- What to do
Give the listing again word for word, excluding the pictures it contains.

** Data provided follows **

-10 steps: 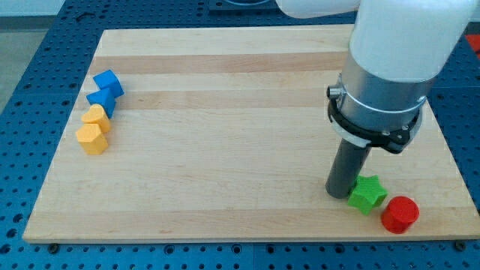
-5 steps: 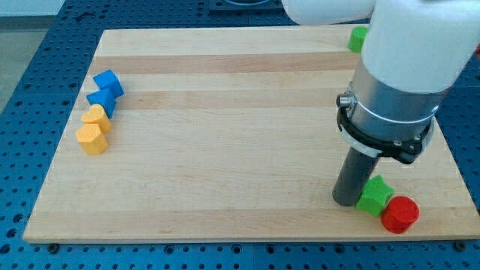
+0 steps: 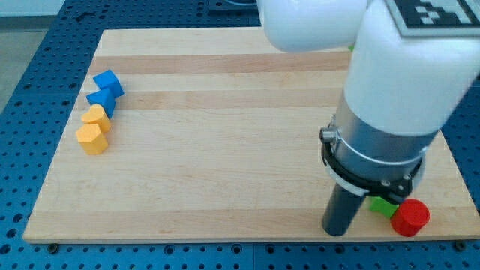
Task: Push the green star along with red circle a bit right
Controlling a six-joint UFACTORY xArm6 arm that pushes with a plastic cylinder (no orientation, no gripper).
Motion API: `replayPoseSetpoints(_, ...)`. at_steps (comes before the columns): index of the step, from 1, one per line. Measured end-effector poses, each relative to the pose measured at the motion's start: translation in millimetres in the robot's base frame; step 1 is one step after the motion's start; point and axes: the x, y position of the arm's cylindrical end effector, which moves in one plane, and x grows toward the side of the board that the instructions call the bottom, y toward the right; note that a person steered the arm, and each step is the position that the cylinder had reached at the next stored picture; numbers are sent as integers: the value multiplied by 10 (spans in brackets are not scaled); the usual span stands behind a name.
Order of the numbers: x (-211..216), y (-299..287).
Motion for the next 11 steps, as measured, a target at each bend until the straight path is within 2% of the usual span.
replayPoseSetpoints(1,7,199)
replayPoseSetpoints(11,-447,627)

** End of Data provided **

- Your response
-10 steps: 
-5 steps: 
+0 steps: 
Task: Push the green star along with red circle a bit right
Controlling a six-joint UFACTORY xArm6 arm that pushes with a plastic cylinder (no orientation, no gripper).
Motion API: `replayPoseSetpoints(_, ...)`. at_steps (comes before the columns): index of the step, from 1, one per line. Measured end-effector poses, each relative to the pose measured at the motion's start: translation in millimetres in the robot's base frame; step 1 is one step after the motion's start; point and axes: the x, y position of the arm's cylindrical end effector, which moves in one plane, and x grows toward the side of the board that the instructions call the bottom, y toward the right; note that a person steered the arm, and each step is the position that the cylinder had reached at the next stored picture; numbers are sent as integers: the value multiplied by 10 (spans in brackets are not scaled); the usual span stands behind a name.
Order of the numbers: x (-211..216), y (-299..287).
Motion for the next 11 steps, as measured, a target at each bend until the straight path is within 2% of the usual span.
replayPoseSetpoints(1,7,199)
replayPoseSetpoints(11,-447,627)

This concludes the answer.